• The present review describes the molecular evolution of the NPSR–NPS system.
• Ancestral NPSR and NPS genes first arose in an ancestral bilaterian.
• NPSR–NPS system has been shaped by gene losses.
• NPSR–NPS system is an example of long-term coevolution in a receptor–peptide pair.
The neuropeptide S receptor (NPSR) belongs to the G protein-coupled receptor (GPCR) superfamily and is activated by the neuropeptide S (NPS). Although recently discovered, the vertebrate NPSR–NPS system has been established as an important signaling system in the central nervous system and is involved in physiological processes such as locomotor activity, wakefulness, asthma pathogenesis, anxiety and food intake. The availability of a large number of genome sequences from multiple bilaterian lineages has provided an opportunity to establish the evolutionary history of the system. This review describes the origin and the molecular evolution of the NPSR–NPS system using data derived primarily from comparative genomic analyses.
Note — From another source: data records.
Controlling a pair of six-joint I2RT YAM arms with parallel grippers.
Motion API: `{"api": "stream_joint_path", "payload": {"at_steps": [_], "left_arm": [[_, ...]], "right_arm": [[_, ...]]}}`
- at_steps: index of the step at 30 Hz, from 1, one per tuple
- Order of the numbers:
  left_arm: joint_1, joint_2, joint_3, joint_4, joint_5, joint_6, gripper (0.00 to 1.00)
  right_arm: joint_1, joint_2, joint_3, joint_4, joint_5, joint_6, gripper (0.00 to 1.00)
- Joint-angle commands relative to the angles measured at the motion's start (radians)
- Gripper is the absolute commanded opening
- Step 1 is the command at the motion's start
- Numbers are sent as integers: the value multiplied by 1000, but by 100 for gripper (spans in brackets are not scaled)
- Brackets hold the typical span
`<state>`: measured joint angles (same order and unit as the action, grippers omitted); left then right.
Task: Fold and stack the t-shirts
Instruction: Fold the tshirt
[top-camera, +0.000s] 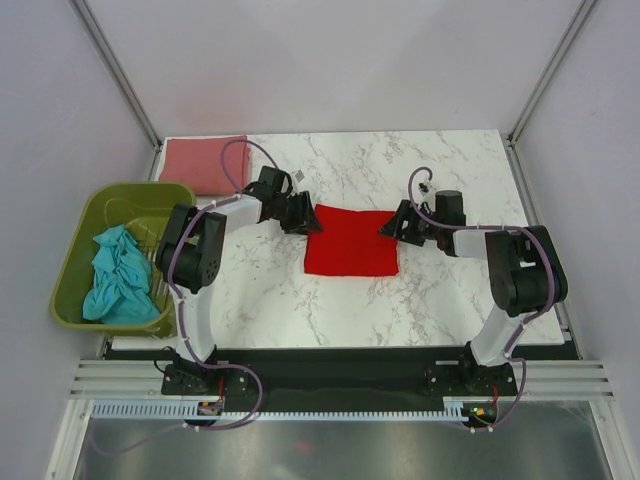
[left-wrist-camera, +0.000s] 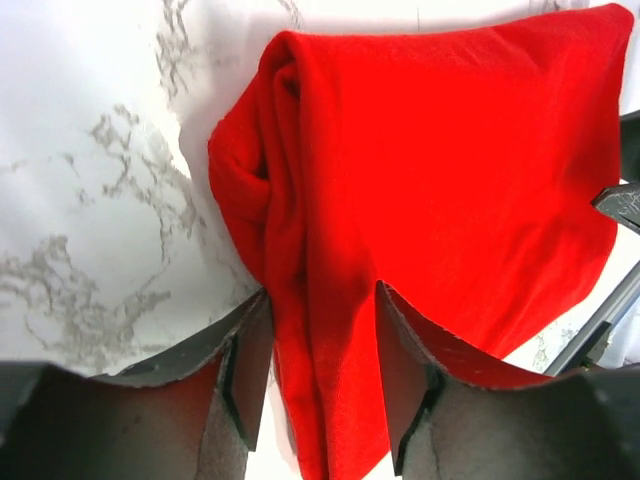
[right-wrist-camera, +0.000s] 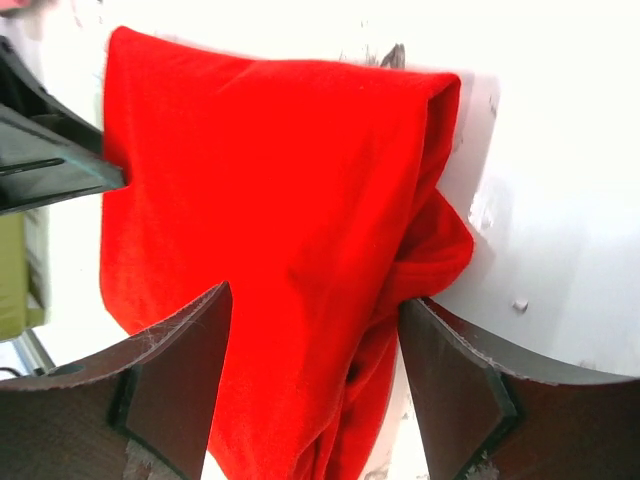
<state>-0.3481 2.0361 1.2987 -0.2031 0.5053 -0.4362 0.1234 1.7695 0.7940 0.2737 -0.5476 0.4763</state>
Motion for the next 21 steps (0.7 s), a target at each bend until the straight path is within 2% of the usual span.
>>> {"api": "stream_joint_path", "payload": {"at_steps": [1,5,6,8,9,11,14,15,17,18,20,21], "left_arm": [[9,65,22,-4,-13,74,51],[18,93,40,-2,2,76,43],[20,95,47,-1,7,76,35],[23,105,51,-1,13,79,30],[26,108,57,-1,19,79,25],[29,118,63,-1,28,77,22],[38,122,68,1,38,70,19],[44,124,68,1,38,64,18],[52,125,67,2,47,56,17],[61,125,65,2,50,54,17],[70,124,65,4,61,53,17],[75,121,63,4,65,51,17]], "right_arm": [[-24,64,7,10,-32,-22,75],[-33,74,34,-17,-37,-39,77],[-34,76,46,-34,-31,-42,78],[-34,84,65,-54,-17,-51,78],[-34,94,80,-57,-21,-50,78],[-33,111,83,-25,-78,-38,75],[-36,152,85,59,-182,-34,59],[-36,163,71,109,-198,-31,45],[-54,163,48,165,-210,4,33],[-60,159,41,185,-218,10,29],[-79,154,40,173,-207,1,30],[-83,151,51,142,-215,-2,37]]}}
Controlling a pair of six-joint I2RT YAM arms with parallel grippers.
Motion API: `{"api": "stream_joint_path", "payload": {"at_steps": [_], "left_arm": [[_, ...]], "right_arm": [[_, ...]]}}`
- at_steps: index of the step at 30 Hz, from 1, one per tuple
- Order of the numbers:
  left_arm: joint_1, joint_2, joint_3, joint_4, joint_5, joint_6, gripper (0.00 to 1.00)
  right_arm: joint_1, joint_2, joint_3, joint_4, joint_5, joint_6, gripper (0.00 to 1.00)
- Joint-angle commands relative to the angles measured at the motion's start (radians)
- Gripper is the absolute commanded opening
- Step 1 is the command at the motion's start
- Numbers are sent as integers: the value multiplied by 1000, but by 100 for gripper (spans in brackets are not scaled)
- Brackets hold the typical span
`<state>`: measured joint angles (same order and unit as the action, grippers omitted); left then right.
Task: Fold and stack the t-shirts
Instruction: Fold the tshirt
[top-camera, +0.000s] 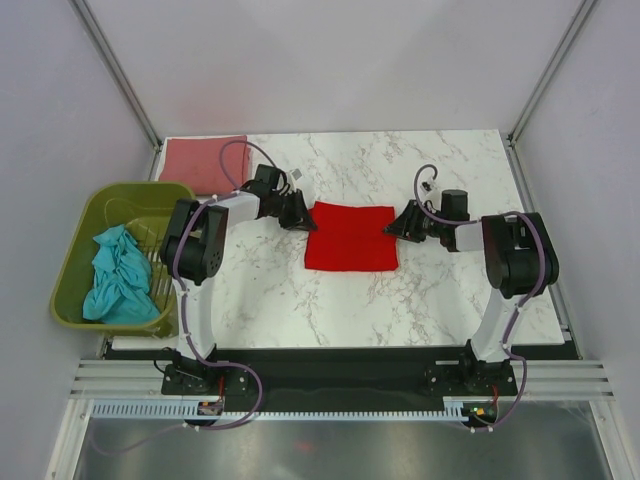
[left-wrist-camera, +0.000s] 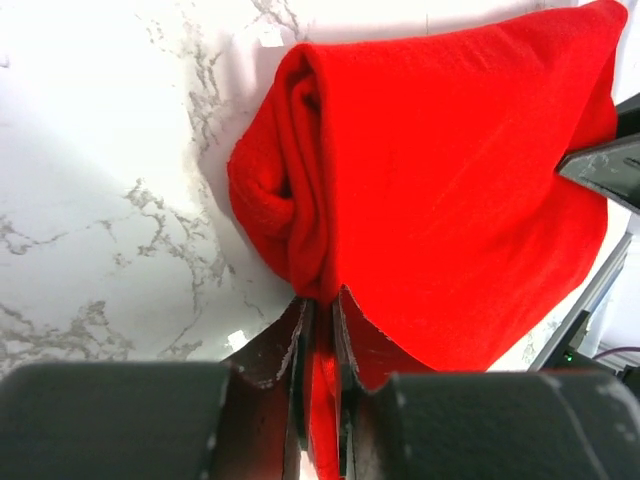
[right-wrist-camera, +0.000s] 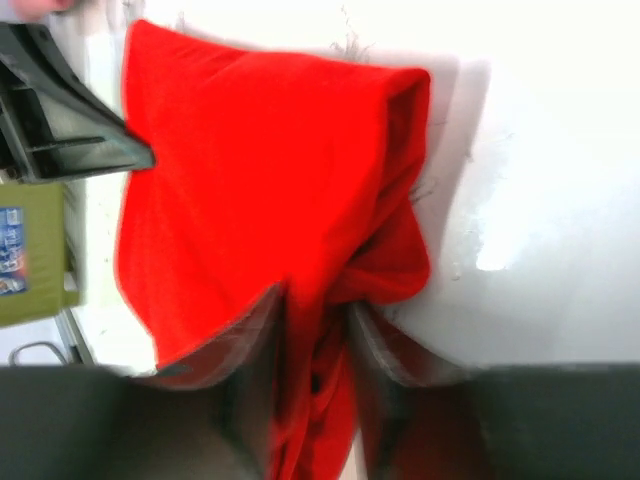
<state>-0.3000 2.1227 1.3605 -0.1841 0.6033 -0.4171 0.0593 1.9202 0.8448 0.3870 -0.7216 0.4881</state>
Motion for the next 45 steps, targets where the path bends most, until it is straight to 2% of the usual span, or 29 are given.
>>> {"api": "stream_joint_path", "payload": {"at_steps": [1,3,4,6,11,16,19,25,28,31,32,33,35,40,45], "left_arm": [[25,33,3,-15,-30,32,19],[27,26,6,-15,-20,32,26],[29,19,8,-17,-19,34,30],[29,7,9,-17,-16,34,39],[29,-15,11,-17,-23,28,48],[29,-4,17,-17,-36,17,50],[29,0,14,-17,-40,17,51],[29,17,19,-17,-45,21,51],[29,20,20,-17,-50,21,52],[35,25,25,-17,-48,15,52],[39,26,28,-18,-45,15,53],[42,29,37,-17,-42,14,53],[45,37,48,-17,-20,18,54],[52,52,69,-15,22,35,56],[52,77,81,-15,44,52,56]], "right_arm": [[-26,-3,5,17,-45,-19,46],[-27,-18,26,-64,-30,-46,62],[-26,-27,33,-88,-24,-51,65],[-27,-58,46,-146,2,-54,68],[-27,-112,79,-298,163,-28,74],[11,-81,103,-342,290,-2,79],[33,-46,143,-355,310,-9,81],[42,80,244,-346,307,-48,81],[39,109,266,-333,248,-71,76],[22,114,258,-297,185,-72,63],[17,115,248,-268,169,-65,51],[8,117,243,-257,153,-63,45],[5,126,246,-249,145,-63,39],[4,155,250,-217,116,-49,38],[4,154,261,-217,114,-29,57]]}}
These analyses indicate that the NPSR–NPS system and the vasopressin-like receptor–vasopressin/oxytocin peptide (VPR–VP/OT) system originated from a single system in an ancestral bilaterian. Multiple duplications of this ancestral system gave rise to the bilaterian VPR–VP/OT system and to the protostomian cardioacceleratory peptide receptor–cardioacceleratory peptide (CCAPR–CCAP) system and to the NPSR–NPS system in the deuterostomes. Gene structure features of the receptors were consistent with the orthology annotations derived from phylogenetic analyses. The orthology of the peptide precursors closely paralleled that of the receptors suggesting an ancient coevolution of the receptor–peptide pair. An important challenge for the coevolution hypothesis will be to establish the molecular and structural basis of the divergence between orthologous receptor–ligand pairs in this system.